What the task asks:
Work through the listing below and give again exactly the lines from the one with "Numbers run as" to the one with "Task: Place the", both ends included. All other lines and all pictures stay out.

=-=-=

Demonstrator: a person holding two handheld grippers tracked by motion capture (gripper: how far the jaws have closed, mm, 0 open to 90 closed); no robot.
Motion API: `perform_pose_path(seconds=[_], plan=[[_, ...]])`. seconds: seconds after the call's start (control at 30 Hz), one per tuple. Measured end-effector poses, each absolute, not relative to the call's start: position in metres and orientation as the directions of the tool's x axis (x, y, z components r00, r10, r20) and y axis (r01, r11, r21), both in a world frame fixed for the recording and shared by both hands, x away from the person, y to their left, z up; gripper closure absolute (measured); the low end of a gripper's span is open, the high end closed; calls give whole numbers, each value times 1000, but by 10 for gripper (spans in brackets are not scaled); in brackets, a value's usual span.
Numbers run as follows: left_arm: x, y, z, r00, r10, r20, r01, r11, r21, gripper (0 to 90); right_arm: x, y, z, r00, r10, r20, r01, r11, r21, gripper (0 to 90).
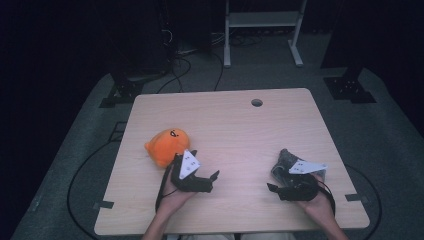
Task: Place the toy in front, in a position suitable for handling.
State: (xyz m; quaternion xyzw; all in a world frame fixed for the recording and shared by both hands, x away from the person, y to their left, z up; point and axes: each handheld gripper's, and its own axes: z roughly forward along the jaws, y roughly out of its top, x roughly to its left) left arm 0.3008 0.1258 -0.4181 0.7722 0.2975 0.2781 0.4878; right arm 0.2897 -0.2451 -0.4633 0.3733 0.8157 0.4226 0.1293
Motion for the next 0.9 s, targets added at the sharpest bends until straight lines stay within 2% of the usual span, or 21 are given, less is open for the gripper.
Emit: perform_pose_path(seconds=[0.13,0.23,0.4,0.43,0.5,0.7,0.8,0.87,0.9], plan=[[304,148,-407,610,777,154,165,-315,934,26,292,-246,-464,-687,719,108,504,363,783,281],[310,179,-402,529,836,144,171,-271,947,26,293,-246,-465,-685,719,114,508,360,782,281],[316,206,-408,451,882,136,216,-255,942,26,290,-246,-464,-684,721,113,505,356,786,281],[320,218,-414,436,895,94,256,-224,940,29,290,-246,-464,-683,721,114,505,355,787,281],[324,224,-420,401,912,90,288,-219,932,37,289,-246,-464,-686,719,113,505,359,785,281],[331,227,-430,376,920,108,337,-244,909,37,292,-245,-465,-690,715,116,508,364,781,281],[336,224,-437,403,909,106,373,-268,888,37,291,-245,-465,-693,711,116,506,367,781,281],[338,221,-444,407,897,175,386,-342,857,47,290,-245,-464,-697,708,111,501,370,782,282],[339,221,-445,414,894,171,389,-344,855,52,289,-245,-464,-698,707,110,498,370,784,283]])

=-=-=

Output for this task:
Numbers run as follows: left_arm: x, y, z, r00, r10, r20, r01, r11, r21, gripper (0 to 90); right_arm: x, y, z, r00, r10, r20, r01, r11, r21, gripper (0 to 90).
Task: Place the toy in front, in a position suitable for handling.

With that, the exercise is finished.